Previously, the HIMALAYA study demonstrated that STRIDE (Single Tremelimumab Regular Interval Durvalumab regimen) significantly improved overall survival (OS) compared to sorafenib in patients with unresectable hepatocellular carcinoma (uHCC). Recently published in Annals of Oncology, the 4-year updated results further support the long-term benefits of STRIDE in this patient population.
The phase III HIMALAYA study previously showed that STRIDE (Single Tremelimumab Regular Interval Durvalumab) significantly improved overall survival (OS) compared to sorafenib in patients with unresectable hepatocellular carcinoma (uHCC). Additionally, durvalumab monotherapy exhibited noninferiority to sorafenib in terms of OS. This article presents the updated 4-year OS analysis of the study, providing further insights into the long-term efficacy outcomes of this treatment.
The phase III HIMALAYA trial enrolled participants with uHCC and no previous systemic treatment. In total, 1,171 patients were randomly assigned to STRIDE (n = 393), durvalumab (n = 389), or sorafenib (n = 389). The primary objective of the HIMALAYA study was to evaluate the superiority of STRIDE over sorafenib in terms of OS. In this updated analysis (data cut-off: 23 January 2023), OS and serious adverse events (AEs) were assessed after four years of follow-up. Additionally, baseline characteristics and subsequent therapies were analysed in long-term survivors (≥36 months beyond randomisation).

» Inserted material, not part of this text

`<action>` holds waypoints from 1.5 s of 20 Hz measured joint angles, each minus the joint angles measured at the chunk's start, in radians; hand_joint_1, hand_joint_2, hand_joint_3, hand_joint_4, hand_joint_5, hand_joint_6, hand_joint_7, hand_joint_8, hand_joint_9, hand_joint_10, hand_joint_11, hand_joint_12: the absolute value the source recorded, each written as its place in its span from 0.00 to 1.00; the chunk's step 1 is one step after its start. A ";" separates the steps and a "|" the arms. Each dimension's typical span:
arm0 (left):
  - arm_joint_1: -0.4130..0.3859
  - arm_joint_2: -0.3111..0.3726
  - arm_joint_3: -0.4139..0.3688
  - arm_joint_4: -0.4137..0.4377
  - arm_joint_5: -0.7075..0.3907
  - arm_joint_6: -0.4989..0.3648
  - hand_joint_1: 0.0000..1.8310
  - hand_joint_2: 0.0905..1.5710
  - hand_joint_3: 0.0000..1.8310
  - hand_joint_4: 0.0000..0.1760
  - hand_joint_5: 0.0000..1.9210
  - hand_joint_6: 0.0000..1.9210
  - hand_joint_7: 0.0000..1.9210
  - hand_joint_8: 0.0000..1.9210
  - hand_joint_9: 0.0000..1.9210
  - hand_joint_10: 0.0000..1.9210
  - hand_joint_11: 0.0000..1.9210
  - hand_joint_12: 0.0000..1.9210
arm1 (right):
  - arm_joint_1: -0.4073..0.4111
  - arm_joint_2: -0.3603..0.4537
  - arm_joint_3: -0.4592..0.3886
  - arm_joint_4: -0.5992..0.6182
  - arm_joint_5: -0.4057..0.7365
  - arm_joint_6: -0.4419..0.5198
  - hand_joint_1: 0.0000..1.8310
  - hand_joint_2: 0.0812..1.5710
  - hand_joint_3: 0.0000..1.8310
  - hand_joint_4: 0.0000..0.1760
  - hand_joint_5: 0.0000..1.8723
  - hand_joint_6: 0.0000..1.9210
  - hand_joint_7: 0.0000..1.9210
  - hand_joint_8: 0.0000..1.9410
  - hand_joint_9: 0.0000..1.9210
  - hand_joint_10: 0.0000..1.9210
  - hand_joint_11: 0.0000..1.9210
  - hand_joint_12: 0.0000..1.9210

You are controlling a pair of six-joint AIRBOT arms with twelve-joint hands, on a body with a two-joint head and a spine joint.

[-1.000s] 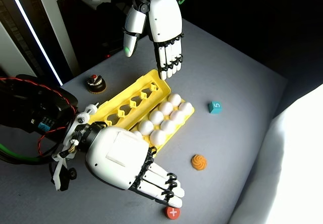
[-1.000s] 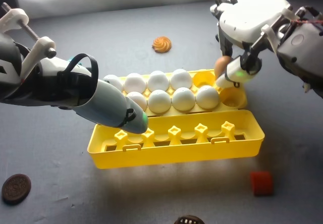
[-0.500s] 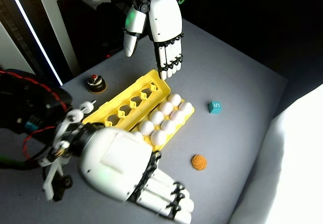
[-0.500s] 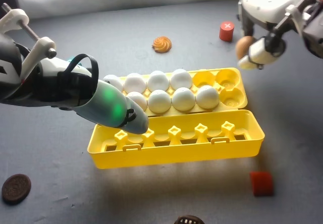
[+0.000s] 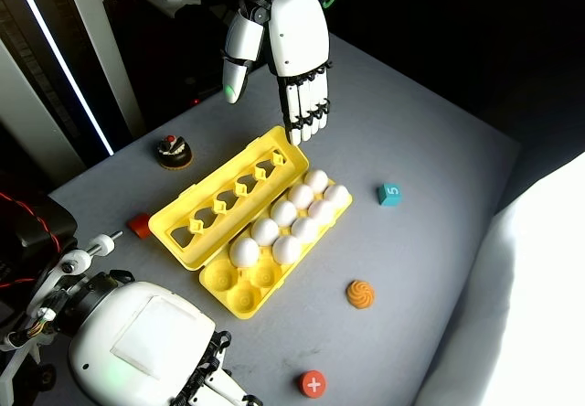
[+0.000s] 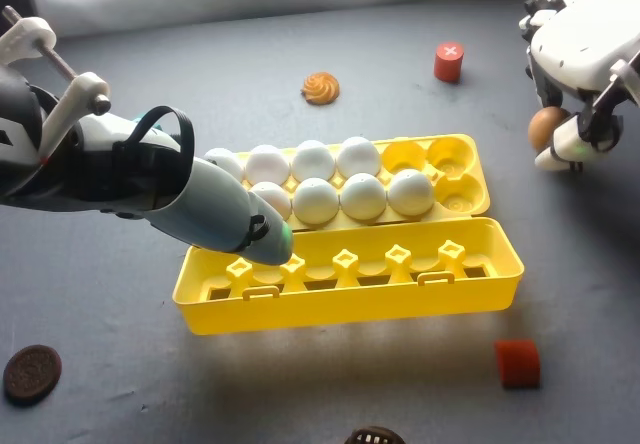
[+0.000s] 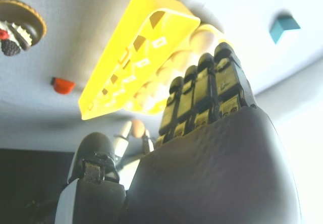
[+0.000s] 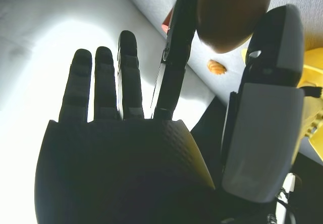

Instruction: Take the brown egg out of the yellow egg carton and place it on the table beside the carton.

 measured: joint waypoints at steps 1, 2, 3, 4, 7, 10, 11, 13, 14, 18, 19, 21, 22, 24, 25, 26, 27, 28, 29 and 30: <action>0.000 0.000 0.000 -0.001 0.000 0.000 0.00 0.76 0.00 0.00 0.03 0.01 0.02 0.01 0.00 0.00 0.00 0.00 | -0.006 -0.007 0.000 0.001 -0.001 0.001 0.61 0.59 0.00 1.00 0.74 0.15 0.18 0.00 0.04 0.00 0.00 0.00; 0.000 0.000 0.000 0.000 -0.001 0.000 0.00 0.77 0.00 0.00 0.03 0.00 0.02 0.01 0.00 0.00 0.00 0.00 | -0.007 -0.013 0.000 0.000 -0.002 0.001 0.61 0.59 0.00 1.00 0.74 0.15 0.18 0.00 0.05 0.00 0.00 0.00; 0.000 0.000 0.000 0.000 0.000 0.000 0.00 0.76 0.00 0.00 0.02 0.00 0.02 0.01 0.00 0.00 0.00 0.00 | -0.011 -0.016 0.000 -0.001 0.000 0.001 0.61 0.59 0.00 1.00 0.74 0.15 0.17 0.00 0.05 0.00 0.00 0.00; 0.000 0.000 0.000 -0.001 -0.001 0.000 0.00 0.77 0.00 0.00 0.02 0.00 0.01 0.00 0.00 0.00 0.00 0.00 | -0.013 -0.018 0.000 -0.009 0.005 0.003 0.61 0.59 0.00 1.00 0.74 0.15 0.17 0.00 0.04 0.00 0.00 0.00; 0.000 0.000 0.000 0.000 0.000 0.000 0.00 0.77 0.00 0.00 0.03 0.01 0.01 0.00 0.00 0.00 0.00 0.00 | -0.017 -0.035 0.010 -0.015 0.018 0.010 0.61 0.59 0.00 1.00 0.74 0.15 0.17 0.00 0.04 0.00 0.00 0.00; 0.000 0.000 0.000 -0.001 0.000 0.000 0.00 0.77 0.00 0.00 0.02 0.00 0.00 0.00 0.00 0.00 0.00 0.00 | -0.017 -0.066 0.028 -0.034 0.021 0.021 0.61 0.59 0.00 1.00 0.74 0.15 0.16 0.00 0.04 0.00 0.00 0.00; 0.000 0.000 0.000 -0.001 0.000 0.000 0.00 0.77 0.00 0.00 0.02 0.00 0.00 0.00 0.00 0.00 0.00 0.00 | -0.017 -0.076 0.034 -0.039 0.020 0.023 0.61 0.59 0.00 1.00 0.74 0.15 0.17 0.00 0.04 0.00 0.00 0.00; 0.000 0.000 0.000 -0.001 0.000 0.000 0.00 0.76 0.00 0.00 0.02 0.00 0.00 0.00 0.00 0.00 0.00 0.00 | -0.016 -0.087 0.039 -0.041 0.020 0.023 0.61 0.59 0.00 1.00 0.75 0.11 0.18 0.00 0.05 0.00 0.00 0.00; 0.000 0.000 0.000 -0.001 0.000 0.000 0.00 0.76 0.00 0.00 0.03 0.00 0.01 0.00 0.00 0.00 0.00 0.00 | -0.013 -0.090 0.039 -0.037 0.019 0.023 0.61 0.59 0.00 1.00 0.77 0.08 0.17 0.00 0.05 0.00 0.00 0.00; 0.000 0.000 0.000 -0.001 0.000 0.000 0.00 0.76 0.00 0.00 0.02 0.00 0.00 0.00 0.00 0.00 0.00 0.00 | -0.013 -0.089 0.039 -0.037 0.018 0.023 0.61 0.59 0.00 1.00 0.77 0.07 0.18 0.00 0.04 0.00 0.00 0.00; 0.000 0.000 0.000 -0.001 0.000 0.000 0.00 0.76 0.00 0.00 0.02 0.00 0.00 0.00 0.00 0.00 0.00 0.00 | -0.013 -0.089 0.039 -0.037 0.018 0.022 0.61 0.59 0.00 1.00 0.77 0.07 0.17 0.00 0.03 0.00 0.00 0.00; 0.000 0.000 0.000 -0.001 0.000 0.000 0.00 0.76 0.00 0.00 0.02 0.00 0.00 0.00 0.00 0.00 0.00 0.00 | -0.013 -0.085 0.039 -0.037 0.018 0.020 0.61 0.59 0.00 1.00 0.77 0.07 0.17 0.00 0.02 0.00 0.00 0.00; 0.000 0.000 0.000 -0.001 0.000 0.000 0.00 0.77 0.00 0.00 0.02 0.00 0.00 0.00 0.00 0.00 0.00 0.00 | -0.013 -0.081 0.037 -0.037 0.018 0.016 0.61 0.59 0.00 1.00 0.77 0.07 0.18 0.00 0.02 0.00 0.00 0.00; 0.000 0.000 0.000 -0.001 0.000 0.000 0.00 0.76 0.00 0.00 0.02 0.00 0.00 0.00 0.00 0.00 0.00 0.00 | -0.013 -0.072 0.035 -0.031 0.018 0.014 0.61 0.58 0.00 1.00 0.77 0.07 0.16 0.00 0.01 0.00 0.00 0.00; 0.000 0.000 0.000 -0.001 0.000 0.000 0.00 0.76 0.00 0.00 0.02 0.00 0.00 0.00 0.00 0.00 0.00 0.00 | -0.013 -0.067 0.035 -0.029 0.018 0.014 0.61 0.58 0.00 1.00 0.77 0.07 0.16 0.00 0.01 0.00 0.00 0.00; 0.000 0.000 0.000 -0.001 0.000 0.000 0.00 0.76 0.00 0.00 0.02 0.00 0.00 0.00 0.00 0.00 0.00 0.00 | -0.013 -0.065 0.035 -0.030 0.019 0.014 0.61 0.58 0.00 1.00 0.77 0.07 0.17 0.00 0.01 0.00 0.00 0.00; 0.000 0.000 0.000 -0.001 0.000 0.000 0.00 0.76 0.00 0.00 0.02 0.00 0.00 0.00 0.00 0.00 0.00 0.00 | -0.013 -0.063 0.035 -0.030 0.019 0.014 0.52 0.50 0.00 1.00 0.69 0.03 0.15 0.00 0.00 0.00 0.00 0.00; 0.000 0.000 0.000 -0.001 0.000 0.000 0.00 0.76 0.00 0.00 0.03 0.00 0.01 0.00 0.00 0.00 0.00 0.00 | -0.013 -0.063 0.035 -0.030 0.019 0.014 0.50 0.48 0.00 1.00 0.68 0.03 0.15 0.00 0.00 0.00 0.00 0.00; 0.000 0.000 0.000 -0.001 0.000 0.000 0.00 0.76 0.00 0.00 0.02 0.00 0.00 0.00 0.00 0.00 0.00 0.00 | -0.013 -0.063 0.035 -0.030 0.019 0.014 0.49 0.47 0.00 1.00 0.67 0.02 0.14 0.00 0.00 0.00 0.00 0.00; 0.000 0.000 0.000 -0.001 0.000 0.000 0.00 0.76 0.00 0.00 0.02 0.00 0.00 0.00 0.00 0.00 0.00 0.00 | -0.013 -0.063 0.035 -0.030 0.018 0.014 0.49 0.46 0.00 1.00 0.67 0.02 0.14 0.00 0.00 0.00 0.00 0.00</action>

After a median follow-up of more than 47 months, a significant OS benefit was observed with STRIDE over sorafenib (HR[95%CI]: 0.78[0.67-0.92]). At 36 months, OS rates stood at 30.7% vs. 19.8% for STRIDE and sorafenib, respectively, and these were 25.2% vs. 15.1% at 48 months. The long-term OS benefit of STRIDE was observed across clinically relevant subgroups and was further improved in participants who achieved disease control. Of note, 57.3% of long-term survivors with STRIDE (n=103) did not need subsequent anticancer therapy. No new serious treatment-related AEs occurred with STRIDE since the primary analysis. Durvalumab maintained OS noninferiority to sorafenib, and no late-onset safety signals were identified.
These findings mark the most extensive follow-up period recorded in phase III studies conducted in uHCC to date. The remarkable 3- and 4-year OS rates further underscore the sustained long-term OS benefit of STRIDE compared to sorafenib. Notably, STRIDE exhibited a tolerable yet distinct safety profile compared to other uHCC therapies. These results continue to support the long-term benefits of STRIDE in a diverse patient population, mirroring the characteristics of uHCC patients worldwide.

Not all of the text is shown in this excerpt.